What follows is a set of records; copy all of it exactly.

|---|

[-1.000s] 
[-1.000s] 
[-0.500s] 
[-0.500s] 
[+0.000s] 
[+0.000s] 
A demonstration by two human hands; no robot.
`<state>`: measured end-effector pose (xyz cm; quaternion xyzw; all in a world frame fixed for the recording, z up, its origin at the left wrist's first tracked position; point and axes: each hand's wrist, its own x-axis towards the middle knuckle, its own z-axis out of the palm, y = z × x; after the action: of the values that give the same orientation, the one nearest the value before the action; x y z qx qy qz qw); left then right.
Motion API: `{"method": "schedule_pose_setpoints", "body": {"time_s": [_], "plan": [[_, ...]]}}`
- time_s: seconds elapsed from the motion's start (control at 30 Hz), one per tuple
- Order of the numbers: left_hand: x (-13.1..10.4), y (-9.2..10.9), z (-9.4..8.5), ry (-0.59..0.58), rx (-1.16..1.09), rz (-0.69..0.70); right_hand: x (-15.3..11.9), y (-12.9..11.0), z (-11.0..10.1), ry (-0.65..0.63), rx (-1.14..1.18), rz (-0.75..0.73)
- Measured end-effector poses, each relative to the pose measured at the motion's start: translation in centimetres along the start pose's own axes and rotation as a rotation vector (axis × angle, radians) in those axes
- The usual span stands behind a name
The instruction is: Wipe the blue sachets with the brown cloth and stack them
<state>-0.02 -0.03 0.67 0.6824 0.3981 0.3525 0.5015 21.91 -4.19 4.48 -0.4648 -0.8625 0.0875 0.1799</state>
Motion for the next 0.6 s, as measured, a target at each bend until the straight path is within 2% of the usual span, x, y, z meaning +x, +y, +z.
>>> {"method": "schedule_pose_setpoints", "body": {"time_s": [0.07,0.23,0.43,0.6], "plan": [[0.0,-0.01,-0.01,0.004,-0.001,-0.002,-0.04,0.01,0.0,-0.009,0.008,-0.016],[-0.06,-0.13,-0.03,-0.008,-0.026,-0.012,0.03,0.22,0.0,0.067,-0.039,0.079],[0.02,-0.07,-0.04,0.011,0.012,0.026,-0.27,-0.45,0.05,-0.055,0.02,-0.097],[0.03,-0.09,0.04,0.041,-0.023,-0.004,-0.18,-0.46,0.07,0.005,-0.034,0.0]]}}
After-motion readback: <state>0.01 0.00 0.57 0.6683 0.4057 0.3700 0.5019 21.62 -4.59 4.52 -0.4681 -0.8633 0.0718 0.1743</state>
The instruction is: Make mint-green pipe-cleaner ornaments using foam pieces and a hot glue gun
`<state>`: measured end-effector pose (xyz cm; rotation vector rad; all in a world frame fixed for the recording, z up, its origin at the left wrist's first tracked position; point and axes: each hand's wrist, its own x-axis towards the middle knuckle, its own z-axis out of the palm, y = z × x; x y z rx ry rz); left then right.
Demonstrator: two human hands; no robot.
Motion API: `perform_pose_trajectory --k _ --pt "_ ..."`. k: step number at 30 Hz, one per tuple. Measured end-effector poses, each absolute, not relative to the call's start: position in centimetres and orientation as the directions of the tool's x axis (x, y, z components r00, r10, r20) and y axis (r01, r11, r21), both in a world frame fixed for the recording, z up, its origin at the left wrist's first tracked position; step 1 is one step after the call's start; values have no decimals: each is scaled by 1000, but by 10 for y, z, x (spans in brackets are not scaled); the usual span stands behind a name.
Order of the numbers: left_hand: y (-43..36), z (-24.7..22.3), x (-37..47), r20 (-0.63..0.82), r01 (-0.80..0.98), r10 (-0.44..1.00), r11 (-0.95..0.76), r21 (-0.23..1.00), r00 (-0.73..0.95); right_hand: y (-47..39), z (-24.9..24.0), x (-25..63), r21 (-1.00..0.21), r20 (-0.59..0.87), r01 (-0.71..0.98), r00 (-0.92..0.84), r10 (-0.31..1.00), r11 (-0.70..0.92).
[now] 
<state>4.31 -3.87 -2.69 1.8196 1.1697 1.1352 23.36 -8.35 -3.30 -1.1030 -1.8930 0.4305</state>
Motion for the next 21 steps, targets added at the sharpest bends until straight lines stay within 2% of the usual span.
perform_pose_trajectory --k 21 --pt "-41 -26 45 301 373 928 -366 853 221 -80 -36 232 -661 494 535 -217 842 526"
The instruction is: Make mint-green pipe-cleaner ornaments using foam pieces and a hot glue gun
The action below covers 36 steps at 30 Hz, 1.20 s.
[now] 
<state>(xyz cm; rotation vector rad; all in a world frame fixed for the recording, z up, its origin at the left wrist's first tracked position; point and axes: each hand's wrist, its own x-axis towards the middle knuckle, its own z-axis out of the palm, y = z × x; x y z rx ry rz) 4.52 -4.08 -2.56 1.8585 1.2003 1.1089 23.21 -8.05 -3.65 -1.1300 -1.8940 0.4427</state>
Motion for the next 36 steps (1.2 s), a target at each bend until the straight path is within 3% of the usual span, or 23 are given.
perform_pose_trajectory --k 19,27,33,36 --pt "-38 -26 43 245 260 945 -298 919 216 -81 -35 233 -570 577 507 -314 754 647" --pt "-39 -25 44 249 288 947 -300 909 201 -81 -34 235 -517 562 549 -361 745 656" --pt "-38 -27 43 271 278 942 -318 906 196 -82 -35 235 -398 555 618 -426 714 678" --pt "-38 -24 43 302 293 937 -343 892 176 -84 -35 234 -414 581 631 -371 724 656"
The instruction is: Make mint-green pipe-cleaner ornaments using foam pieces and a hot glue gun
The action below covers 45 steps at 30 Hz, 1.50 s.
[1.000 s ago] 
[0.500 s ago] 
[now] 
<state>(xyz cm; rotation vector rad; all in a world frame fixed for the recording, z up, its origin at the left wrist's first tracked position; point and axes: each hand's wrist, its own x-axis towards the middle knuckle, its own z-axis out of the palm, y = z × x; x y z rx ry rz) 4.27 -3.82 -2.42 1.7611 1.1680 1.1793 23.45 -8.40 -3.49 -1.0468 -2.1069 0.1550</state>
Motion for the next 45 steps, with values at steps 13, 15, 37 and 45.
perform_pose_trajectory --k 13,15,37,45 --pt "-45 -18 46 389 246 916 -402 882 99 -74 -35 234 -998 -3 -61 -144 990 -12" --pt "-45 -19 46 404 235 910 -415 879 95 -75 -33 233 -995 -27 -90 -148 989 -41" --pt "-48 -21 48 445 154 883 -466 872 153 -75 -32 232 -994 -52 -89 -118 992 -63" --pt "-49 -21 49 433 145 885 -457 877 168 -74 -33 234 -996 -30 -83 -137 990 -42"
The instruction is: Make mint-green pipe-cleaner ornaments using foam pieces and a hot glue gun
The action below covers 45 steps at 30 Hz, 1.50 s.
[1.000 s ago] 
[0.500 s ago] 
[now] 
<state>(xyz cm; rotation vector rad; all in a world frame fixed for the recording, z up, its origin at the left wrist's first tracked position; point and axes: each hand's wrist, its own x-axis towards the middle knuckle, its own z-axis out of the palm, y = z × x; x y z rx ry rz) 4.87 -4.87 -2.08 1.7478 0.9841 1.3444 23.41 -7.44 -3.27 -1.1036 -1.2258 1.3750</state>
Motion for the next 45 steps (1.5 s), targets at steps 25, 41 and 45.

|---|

- ANSWER SECTION
[-1.000s] 
[-1.000s] 
[-0.500s] 
[-0.500s] 
[+0.000s] 
[+0.000s] 
A demonstration by two human hands; no robot.
`<state>`: measured end-effector pose (xyz cm; quaternion xyzw; all in a world frame fixed for the recording, z up, its origin at the left wrist's first tracked position; point and axes: each hand's wrist, its own x-axis towards the middle knuckle, its own z-axis out of the palm, y = z × x; after the action: of the values that give the same orientation, the one nearest the value before the action; x y z qx qy qz qw); left then right.
Motion API: `{"method": "schedule_pose_setpoints", "body": {"time_s": [_], "plan": [[_, ...]]}}`
- time_s: seconds elapsed from the motion's start (control at 30 Hz), one per tuple
- Order of the numbers: left_hand: x (-13.1..10.4), y (-9.2..10.9), z (-9.4..8.5), ry (-0.59..0.58), rx (-1.16..1.09), rz (-0.69..0.70); right_hand: x (-15.3..11.9), y (-12.9..11.0), z (-11.0..10.1), ry (-0.65..0.63), rx (-1.14..1.18), rz (-0.75..0.73)
- Measured end-effector poses, each relative to the pose measured at the motion's start: translation in centimetres along the start pose's own axes and rotation as a rotation vector (axis × angle, radians) in those axes
- The usual span stands behind a name
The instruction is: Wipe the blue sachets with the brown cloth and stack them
<state>-0.02 -0.03 0.67 0.6824 0.3981 0.3525 0.5015 21.91 -4.19 4.48 -0.4648 -0.8625 0.0875 0.1799</state>
Motion for the next 0.6 s, as measured, a target at each bend until the straight path is within 2% of the usual span, x, y, z meaning +x, +y, +z.
>>> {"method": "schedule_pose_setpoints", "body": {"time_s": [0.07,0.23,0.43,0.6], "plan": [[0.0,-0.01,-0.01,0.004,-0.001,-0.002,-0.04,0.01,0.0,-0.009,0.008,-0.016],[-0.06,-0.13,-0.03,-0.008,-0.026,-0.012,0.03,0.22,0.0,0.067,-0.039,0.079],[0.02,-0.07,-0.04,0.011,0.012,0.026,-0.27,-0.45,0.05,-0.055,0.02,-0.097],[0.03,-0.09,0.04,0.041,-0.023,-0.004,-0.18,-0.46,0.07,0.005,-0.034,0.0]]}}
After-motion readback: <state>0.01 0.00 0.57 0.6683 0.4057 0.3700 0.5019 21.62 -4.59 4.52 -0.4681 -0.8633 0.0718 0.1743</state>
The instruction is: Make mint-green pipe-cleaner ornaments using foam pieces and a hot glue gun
`<state>`: measured end-effector pose (xyz cm; rotation vector rad; all in a world frame fixed for the recording, z up, its origin at the left wrist's first tracked position; point and axes: each hand's wrist, its own x-axis towards the middle knuckle, its own z-axis out of the palm, y = z × x; x y z rx ry rz); left then right.
Demonstrator: two human hands; no robot.
Motion API: `perform_pose_trajectory --k _ --pt "_ ..."`. k: step number at 30 Hz, one per tuple. Measured end-effector poses, each absolute, not relative to the call's start: position in centimetres and orientation as the directions of the tool's x axis (x, y, z components r00, r10, r20) and y axis (r01, r11, r21), both in a world frame fixed for the recording, z up, its origin at the left wrist's first tracked position; step 1 is one step after the call's start; values have no decimals: each is scaled by 1000, but by 10 for y, z, x (spans in brackets are not scaled); the usual span stands behind a name.
Order of the numbers: left_hand: y (-43..36), z (-24.7..22.3), x (-37..47), r20 (-0.63..0.82), r01 (-0.80..0.98), r10 (-0.44..1.00), r11 (-0.95..0.76), r21 (-0.23..1.00), r00 (-0.73..0.95); right_hand: y (-47..39), z (-24.9..24.0), x (-25..63), r21 (-1.00..0.21), r20 (-0.59..0.87), r01 (-0.71..0.98), r00 (-0.92..0.84), r10 (-0.31..1.00), r11 (-0.70..0.92).
[now] 
<state>4.31 -3.87 -2.69 1.8196 1.1697 1.1352 23.36 -8.35 -3.30 -1.1030 -1.8930 0.4305</state>
Motion for the next 21 steps, targets added at the sharpest bends until straight lines stay within 2% of the usual span.
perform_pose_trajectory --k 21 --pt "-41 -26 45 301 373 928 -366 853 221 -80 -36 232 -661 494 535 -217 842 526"
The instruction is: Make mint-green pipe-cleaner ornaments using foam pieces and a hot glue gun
The action below covers 36 steps at 30 Hz, 1.20 s.
[now] 
<state>(xyz cm; rotation vector rad; all in a world frame fixed for the recording, z up, its origin at the left wrist's first tracked position; point and axes: each hand's wrist, its own x-axis towards the middle knuckle, its own z-axis out of the palm, y = z × x; x y z rx ry rz) 4.52 -4.08 -2.56 1.8585 1.2003 1.1089 23.21 -8.05 -3.65 -1.1300 -1.8940 0.4427</state>
Motion for the next 36 steps (1.2 s), a target at each bend until the straight path is within 3% of the usual span, or 23 are given.
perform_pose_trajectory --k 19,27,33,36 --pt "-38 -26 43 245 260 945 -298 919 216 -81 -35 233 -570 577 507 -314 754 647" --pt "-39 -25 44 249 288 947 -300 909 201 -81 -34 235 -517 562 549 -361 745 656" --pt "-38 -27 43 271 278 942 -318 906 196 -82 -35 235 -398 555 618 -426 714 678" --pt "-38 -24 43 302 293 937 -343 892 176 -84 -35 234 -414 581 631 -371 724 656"
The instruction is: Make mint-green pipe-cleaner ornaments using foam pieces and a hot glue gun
The action below covers 45 steps at 30 Hz, 1.50 s.
[1.000 s ago] 
[0.500 s ago] 
[now] 
<state>(xyz cm; rotation vector rad; all in a world frame fixed for the recording, z up, its origin at the left wrist's first tracked position; point and axes: each hand's wrist, its own x-axis towards the middle knuckle, its own z-axis out of the palm, y = z × x; x y z rx ry rz) 4.27 -3.82 -2.42 1.7611 1.1680 1.1793 23.45 -8.40 -3.49 -1.0468 -2.1069 0.1550</state>
Motion for the next 45 steps, with values at steps 13, 15, 37 and 45.
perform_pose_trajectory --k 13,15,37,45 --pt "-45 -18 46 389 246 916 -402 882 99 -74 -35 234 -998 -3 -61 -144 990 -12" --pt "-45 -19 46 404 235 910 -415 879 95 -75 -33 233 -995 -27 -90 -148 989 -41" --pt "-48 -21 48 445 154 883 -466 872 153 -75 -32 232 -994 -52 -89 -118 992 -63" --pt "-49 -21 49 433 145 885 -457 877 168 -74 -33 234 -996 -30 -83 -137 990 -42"
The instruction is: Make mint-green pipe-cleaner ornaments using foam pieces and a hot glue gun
The action below covers 45 steps at 30 Hz, 1.50 s.
[1.000 s ago] 
[0.500 s ago] 
[now] 
<state>(xyz cm; rotation vector rad; all in a world frame fixed for the recording, z up, its origin at the left wrist's first tracked position; point and axes: each hand's wrist, its own x-axis towards the middle knuckle, its own z-axis out of the palm, y = z × x; x y z rx ry rz) 4.87 -4.87 -2.08 1.7478 0.9841 1.3444 23.41 -7.44 -3.27 -1.1036 -1.2258 1.3750</state>
Motion for the next 45 steps (1.5 s), targets at steps 25, 41 and 45.

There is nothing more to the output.